▶ **Aim of the exercise**
Pull out each line of the data that includes the word "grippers".
Data shown section start
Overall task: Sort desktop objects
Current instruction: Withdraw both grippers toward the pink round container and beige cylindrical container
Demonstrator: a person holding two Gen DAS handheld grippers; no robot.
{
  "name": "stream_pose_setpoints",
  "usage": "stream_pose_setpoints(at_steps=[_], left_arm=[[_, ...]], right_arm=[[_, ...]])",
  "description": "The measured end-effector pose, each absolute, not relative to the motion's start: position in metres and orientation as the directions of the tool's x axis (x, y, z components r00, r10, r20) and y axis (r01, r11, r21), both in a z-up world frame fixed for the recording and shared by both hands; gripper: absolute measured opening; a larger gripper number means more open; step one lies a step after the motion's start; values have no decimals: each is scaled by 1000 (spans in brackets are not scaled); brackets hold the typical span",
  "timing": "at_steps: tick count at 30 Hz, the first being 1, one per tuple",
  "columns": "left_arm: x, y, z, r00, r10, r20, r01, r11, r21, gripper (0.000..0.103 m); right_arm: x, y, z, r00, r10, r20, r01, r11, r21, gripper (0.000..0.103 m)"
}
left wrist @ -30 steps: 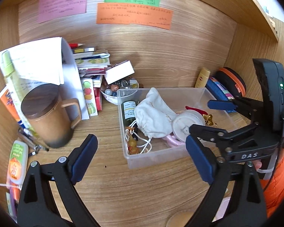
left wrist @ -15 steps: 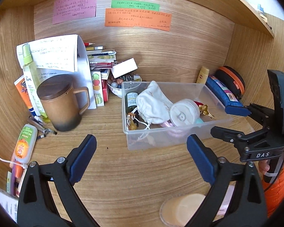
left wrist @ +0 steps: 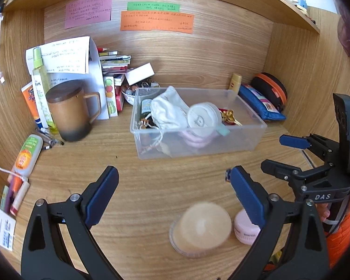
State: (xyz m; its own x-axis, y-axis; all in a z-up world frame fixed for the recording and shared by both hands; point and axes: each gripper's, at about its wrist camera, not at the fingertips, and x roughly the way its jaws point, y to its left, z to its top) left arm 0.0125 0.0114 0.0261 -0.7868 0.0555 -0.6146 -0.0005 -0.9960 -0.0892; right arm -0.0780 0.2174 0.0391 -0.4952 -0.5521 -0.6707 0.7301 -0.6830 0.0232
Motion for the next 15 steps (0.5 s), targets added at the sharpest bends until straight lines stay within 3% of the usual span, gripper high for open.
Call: stream_pose_setpoints(at_steps=[15], left_arm=[[40,28,-2,-764,69,-641,-10,-995,-95,98]], right_arm=[[-19,220,15,-443,-595,-670,758,-648,75,87]])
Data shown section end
▶ **Answer to the exercise**
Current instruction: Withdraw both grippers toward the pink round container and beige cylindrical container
Demonstrator: a person holding two Gen DAS handheld grippers; no robot.

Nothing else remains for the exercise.